"Maryja pachnąca różami"
Podczas wakacji szukamy miejsc niezwykłych. Takich, które pomagają wypocząć, nabrać sił. Szukamy nie tylko odnowy ciała, ale i ducha. Naszą propozycją na lato jest wędrówka po sanktuariach – miejscach pełnych cudów. Bóg jest wszędzie – mówią sceptycy. Odpowiedzią są historie ludzi, którzy wyznają: „Bóg mnie wysłuchał właśnie w tym miejscu”. Każde sanktuarium przechowuje takie opowieści. Zapraszamy do pielgrzymowania.
Maryja pachnąca różami
Barbara Gruszka-Zych z cyklu "Cudowne wakacje"
W Różanymstoku pachnie lipami, jaśminem, liliami, stokrotkami, rozchodnikiem, różami... Tyle zapachów, ile cudów, które zdarzały się w tym miejscu przez ponad 300 lat.
Historia Matki Bożej w Różanymstoku to historia kobiety. Właśnie tu dawała o sobie znać we właściwy dla pań sposób. Uzdrawiała na duchu i ciele, roztaczając – niby aromat perfum – przedziwną woń róż. Cud to coś nieuchwytnego jak zapach. Ulotny, ale rzeczywisty. Rzecz nie do opisania.
– Noszę Jej obrazek w torebce, obok kosmetyczki i dokumentów – mówi Alfreda Kuderko z Dąbrowy Białostockiej. – Wierzę w Jej wstawiennictwo.
Bazylika, gdzie w bocznym ołtarzu błyszczy złotymi sukienkami Różanostocka Wspomożycielka Wiernych, wynurza się po zakręcie z Nierośna, 70 km za Białymstokiem. W obramowaniu żyta, owsa, chabrów i róż. Różanostockie sanktuarium widać ze wzgórza w Hodynce pod Grodnem (odległym w linii prostej o 25 km). O zachodzie słońca starsze kobiety idą tam popatrzeć na nią i odmawiają zdrowaśki.
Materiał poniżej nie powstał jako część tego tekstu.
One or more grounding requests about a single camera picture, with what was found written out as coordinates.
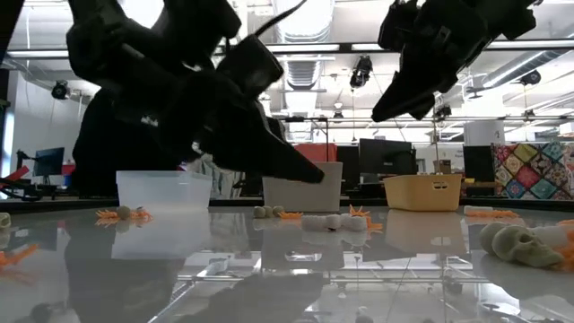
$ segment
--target reflective table surface
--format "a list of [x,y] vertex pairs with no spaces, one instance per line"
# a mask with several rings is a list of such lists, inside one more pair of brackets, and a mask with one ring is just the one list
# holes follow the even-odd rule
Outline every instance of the reflective table surface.
[[[488,220],[366,210],[381,231],[304,232],[252,208],[14,216],[0,250],[23,256],[0,267],[0,322],[574,322],[574,273],[485,255]],[[515,211],[529,227],[574,218]]]

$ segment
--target ceiling duct
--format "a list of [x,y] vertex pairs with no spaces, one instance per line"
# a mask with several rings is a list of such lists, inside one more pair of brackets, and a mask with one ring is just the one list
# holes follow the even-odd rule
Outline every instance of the ceiling duct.
[[[299,1],[273,0],[274,14],[277,15],[289,10]],[[335,0],[308,0],[298,11],[276,25],[279,42],[289,44],[327,42],[331,31],[334,8]],[[286,90],[314,89],[322,68],[323,62],[321,61],[286,62]],[[289,110],[311,111],[317,103],[316,92],[289,92],[284,95]]]
[[[553,36],[555,39],[574,39],[574,24]],[[553,61],[554,59],[569,53],[564,50],[542,50],[527,52],[507,64],[484,76],[482,84],[484,88],[495,88],[505,83],[518,79],[520,76],[534,71],[536,68]]]

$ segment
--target colorful patchwork quilt
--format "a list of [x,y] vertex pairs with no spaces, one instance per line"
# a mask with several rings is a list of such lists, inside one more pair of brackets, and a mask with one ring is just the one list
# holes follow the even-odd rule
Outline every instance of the colorful patchwork quilt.
[[516,199],[572,199],[571,171],[561,143],[496,145],[491,148],[501,194]]

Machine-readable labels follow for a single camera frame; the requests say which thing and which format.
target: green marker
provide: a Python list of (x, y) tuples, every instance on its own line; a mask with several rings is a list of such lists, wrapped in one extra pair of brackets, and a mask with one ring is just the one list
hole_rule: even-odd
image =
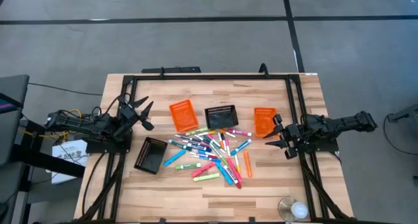
[(177, 165), (176, 170), (188, 169), (188, 168), (200, 168), (202, 167), (201, 163), (187, 164), (187, 165)]
[(221, 152), (218, 151), (218, 148), (215, 147), (213, 144), (209, 144), (209, 146), (215, 151), (215, 153), (219, 156), (219, 158), (222, 160), (222, 162), (225, 165), (228, 165), (227, 161), (225, 160), (225, 158), (223, 158), (223, 156), (221, 155)]
[(196, 130), (194, 130), (192, 132), (188, 132), (185, 135), (186, 136), (195, 135), (196, 133), (204, 132), (204, 131), (207, 131), (207, 130), (209, 130), (209, 129), (207, 127), (204, 127), (204, 128), (201, 128), (201, 129), (196, 129)]
[(212, 179), (212, 178), (219, 178), (219, 173), (217, 172), (215, 174), (209, 174), (206, 176), (196, 177), (193, 179), (193, 181), (198, 182), (198, 181), (203, 181), (203, 180)]

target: black stand
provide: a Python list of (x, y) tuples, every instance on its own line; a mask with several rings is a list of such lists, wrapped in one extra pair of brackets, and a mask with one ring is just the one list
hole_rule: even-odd
[(15, 144), (13, 146), (10, 155), (11, 162), (20, 161), (26, 165), (45, 168), (53, 172), (67, 174), (77, 178), (83, 177), (83, 166), (39, 152), (42, 138), (37, 135), (43, 135), (45, 133), (44, 127), (28, 121), (25, 130), (32, 133), (33, 136), (25, 135), (20, 145)]

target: wooden table
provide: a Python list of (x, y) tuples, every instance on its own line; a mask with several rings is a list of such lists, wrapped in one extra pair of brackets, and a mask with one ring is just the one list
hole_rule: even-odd
[[(114, 97), (120, 94), (122, 79), (122, 74), (108, 75), (101, 108), (107, 108)], [(300, 74), (300, 79), (308, 113), (327, 115), (318, 76)], [(150, 99), (145, 102), (145, 106), (149, 101), (154, 101), (150, 121), (155, 129), (146, 131), (140, 123), (133, 127), (131, 151), (127, 154), (123, 171), (117, 222), (159, 221), (160, 217), (167, 221), (248, 221), (249, 216), (255, 217), (257, 221), (281, 221), (283, 219), (278, 213), (278, 203), (282, 198), (293, 197), (306, 203), (299, 160), (287, 160), (284, 150), (265, 145), (265, 142), (275, 139), (251, 138), (253, 143), (247, 150), (253, 170), (252, 178), (247, 176), (244, 154), (238, 154), (244, 179), (242, 189), (227, 185), (222, 177), (193, 182), (193, 170), (175, 170), (174, 166), (193, 162), (206, 164), (206, 161), (192, 158), (188, 154), (168, 167), (161, 165), (158, 175), (133, 168), (147, 136), (159, 140), (175, 139), (176, 130), (169, 105), (185, 99), (191, 99), (199, 127), (206, 126), (205, 108), (228, 104), (235, 105), (239, 120), (236, 128), (243, 131), (254, 132), (254, 107), (275, 107), (283, 118), (283, 125), (290, 124), (291, 113), (284, 80), (141, 80), (137, 88), (135, 99), (149, 95)], [(298, 106), (295, 89), (293, 94)], [(116, 114), (116, 107), (115, 104), (109, 113)], [(232, 148), (247, 139), (244, 136), (229, 138)], [(177, 152), (177, 147), (169, 145), (164, 160)], [(81, 216), (84, 189), (98, 157), (92, 155), (88, 160), (74, 218)], [(317, 157), (325, 190), (343, 212), (352, 216), (340, 163), (329, 153), (317, 153)], [(93, 175), (86, 198), (87, 208), (102, 189), (106, 162), (107, 155)], [(218, 171), (214, 167), (209, 172)], [(312, 189), (317, 216), (320, 216), (317, 193)], [(107, 198), (105, 217), (110, 215), (112, 194), (113, 191)]]

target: yellow marker
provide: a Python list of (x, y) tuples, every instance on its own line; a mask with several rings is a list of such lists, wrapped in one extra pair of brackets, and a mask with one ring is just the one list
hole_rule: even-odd
[(240, 164), (238, 163), (238, 156), (235, 155), (235, 163), (236, 163), (236, 169), (239, 173), (241, 173)]

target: blue marker
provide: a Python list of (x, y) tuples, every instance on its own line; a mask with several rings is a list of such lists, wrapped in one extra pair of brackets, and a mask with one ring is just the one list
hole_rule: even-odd
[(199, 159), (205, 159), (205, 160), (209, 160), (209, 161), (213, 161), (213, 162), (221, 162), (220, 159), (214, 159), (214, 158), (210, 158), (210, 157), (206, 157), (206, 156), (201, 156), (201, 155), (194, 155), (194, 158), (199, 158)]
[(173, 156), (170, 159), (168, 159), (167, 161), (165, 161), (164, 166), (165, 167), (169, 166), (171, 163), (173, 163), (176, 159), (180, 158), (184, 154), (185, 154), (185, 150), (181, 150), (175, 156)]
[(238, 153), (240, 150), (244, 149), (246, 146), (248, 146), (251, 143), (251, 139), (246, 140), (245, 142), (243, 142), (241, 144), (241, 146), (239, 146), (237, 149), (231, 151), (231, 155), (235, 155), (236, 153)]
[(225, 169), (222, 168), (221, 163), (217, 162), (217, 163), (215, 163), (215, 165), (216, 165), (217, 169), (219, 169), (219, 171), (222, 173), (222, 175), (225, 178), (225, 180), (227, 181), (227, 183), (229, 185), (232, 185), (234, 182), (231, 180), (231, 177), (229, 177), (229, 175), (227, 174)]
[(187, 144), (187, 146), (190, 146), (191, 148), (195, 148), (195, 149), (198, 149), (198, 150), (203, 150), (203, 151), (206, 151), (206, 152), (211, 152), (212, 151), (211, 148), (208, 148), (206, 146), (199, 146), (199, 145), (192, 144), (192, 143)]

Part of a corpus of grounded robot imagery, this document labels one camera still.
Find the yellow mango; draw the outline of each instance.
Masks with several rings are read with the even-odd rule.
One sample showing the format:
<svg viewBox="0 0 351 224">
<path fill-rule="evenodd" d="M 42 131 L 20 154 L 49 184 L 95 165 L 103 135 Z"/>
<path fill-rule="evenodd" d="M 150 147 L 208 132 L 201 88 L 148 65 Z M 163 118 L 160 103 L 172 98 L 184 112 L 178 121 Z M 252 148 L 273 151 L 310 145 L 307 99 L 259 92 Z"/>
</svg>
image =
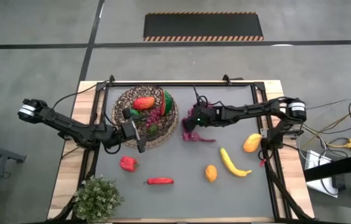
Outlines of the yellow mango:
<svg viewBox="0 0 351 224">
<path fill-rule="evenodd" d="M 257 133 L 251 134 L 243 144 L 243 150 L 245 150 L 245 152 L 256 151 L 258 146 L 260 145 L 261 138 L 262 136 L 260 134 L 257 134 Z"/>
<path fill-rule="evenodd" d="M 215 179 L 217 179 L 217 169 L 215 168 L 214 165 L 208 165 L 206 167 L 206 179 L 210 182 L 213 183 Z"/>
</svg>

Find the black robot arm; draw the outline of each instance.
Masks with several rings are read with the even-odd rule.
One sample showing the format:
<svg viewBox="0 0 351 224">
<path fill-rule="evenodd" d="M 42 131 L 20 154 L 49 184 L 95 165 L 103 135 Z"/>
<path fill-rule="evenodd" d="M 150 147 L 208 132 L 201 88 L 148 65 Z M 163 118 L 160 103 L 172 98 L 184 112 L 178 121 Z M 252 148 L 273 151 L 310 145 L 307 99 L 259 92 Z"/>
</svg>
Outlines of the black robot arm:
<svg viewBox="0 0 351 224">
<path fill-rule="evenodd" d="M 183 120 L 186 131 L 192 131 L 196 126 L 201 127 L 225 127 L 235 124 L 241 119 L 256 118 L 260 116 L 277 116 L 281 121 L 274 128 L 269 128 L 264 138 L 266 146 L 271 149 L 282 148 L 283 136 L 295 124 L 306 121 L 306 106 L 298 98 L 280 97 L 265 103 L 256 103 L 240 107 L 225 106 L 219 101 L 215 106 L 198 97 L 198 103 L 192 109 L 192 116 Z"/>
<path fill-rule="evenodd" d="M 23 106 L 18 112 L 19 119 L 36 124 L 44 123 L 59 131 L 61 138 L 70 136 L 81 147 L 92 149 L 101 143 L 109 149 L 130 139 L 137 140 L 138 151 L 144 152 L 144 143 L 140 140 L 134 121 L 131 118 L 130 109 L 123 111 L 123 116 L 127 123 L 122 123 L 118 127 L 100 124 L 83 124 L 69 118 L 63 114 L 55 112 L 47 106 L 43 100 L 24 99 Z"/>
</svg>

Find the red chili pepper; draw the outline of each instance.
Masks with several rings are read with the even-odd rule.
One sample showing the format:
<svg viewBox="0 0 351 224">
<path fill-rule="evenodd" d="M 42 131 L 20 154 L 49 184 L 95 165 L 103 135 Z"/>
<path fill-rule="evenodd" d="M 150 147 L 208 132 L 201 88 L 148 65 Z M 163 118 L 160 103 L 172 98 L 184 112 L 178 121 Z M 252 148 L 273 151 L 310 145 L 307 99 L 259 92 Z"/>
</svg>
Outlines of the red chili pepper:
<svg viewBox="0 0 351 224">
<path fill-rule="evenodd" d="M 152 185 L 152 184 L 174 184 L 174 180 L 168 177 L 155 177 L 155 178 L 149 178 L 146 181 L 147 184 Z"/>
<path fill-rule="evenodd" d="M 123 156 L 120 159 L 120 167 L 124 169 L 125 171 L 128 172 L 134 172 L 138 166 L 138 162 L 136 159 L 129 157 L 129 156 Z"/>
</svg>

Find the potted plant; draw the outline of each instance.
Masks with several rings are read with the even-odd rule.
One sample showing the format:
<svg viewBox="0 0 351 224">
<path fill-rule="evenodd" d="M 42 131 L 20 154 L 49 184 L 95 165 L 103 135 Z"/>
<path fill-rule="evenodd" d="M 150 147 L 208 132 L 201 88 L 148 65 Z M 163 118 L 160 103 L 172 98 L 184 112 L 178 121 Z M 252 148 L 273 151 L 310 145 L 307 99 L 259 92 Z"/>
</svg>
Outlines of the potted plant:
<svg viewBox="0 0 351 224">
<path fill-rule="evenodd" d="M 105 222 L 114 214 L 115 208 L 124 202 L 114 180 L 91 176 L 82 182 L 75 193 L 73 210 L 78 218 L 91 222 Z"/>
</svg>

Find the gray floor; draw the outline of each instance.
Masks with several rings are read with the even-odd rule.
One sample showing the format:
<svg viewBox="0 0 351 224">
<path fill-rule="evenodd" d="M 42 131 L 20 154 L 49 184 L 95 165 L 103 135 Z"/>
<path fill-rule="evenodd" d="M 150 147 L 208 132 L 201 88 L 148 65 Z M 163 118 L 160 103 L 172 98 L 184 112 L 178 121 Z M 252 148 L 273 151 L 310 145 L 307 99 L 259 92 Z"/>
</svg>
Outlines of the gray floor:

Świątynia na 3000 wiernych i olbrzymi kompleks salezjański, który zaczął się odradzać od zwrócenia zgromadzeniu majątku 6 grudnia 2000 r. Przez 10 miesięcy pełno tu uczącej się młodzieży. Latem cicho jak na końcu świata. To dlatego Matka Boska lepiej słyszy modlitwy pątników. Częściej słychać śpiew przybyłych.
Krzywy, Krasny, Różany...
W 1652 ziemski majątek Szczęsnego Tyszkiewicza (przyjaciela słynnego Jana Chryzostoma Paska) nazywał się po prostu Krzywy Stok. Leżał w diecezji wileńskiej, powiecie grodzieńskim. Nazwę „zmieniła” sama Matka Boska, z obrazu namalowanego przez Jana Szrettera w Grodnie. Kiedy 21 listopada 1658 r. Tyszkiewiczowie modlili się przed nim w sypialni, zaczęły zapalać się same otaczające go lampki oliwne. Suche wianki zakwitły, a wokół rozniosła się woń róż. Te zjawiska poprzedziły cudowne uzdrowienia. Niewidzialne róże pachniały również, kiedy przybyli tu sprowadzeni z Sejn dominikanie. Pytali, czy w pobliżu jest jakaś plantacja. Zbudowali drewniany kościół, gdzie przeniesiono obraz. Zmienili nazwę wsi za Różanystok. Założyli Bractwo Różańcowe.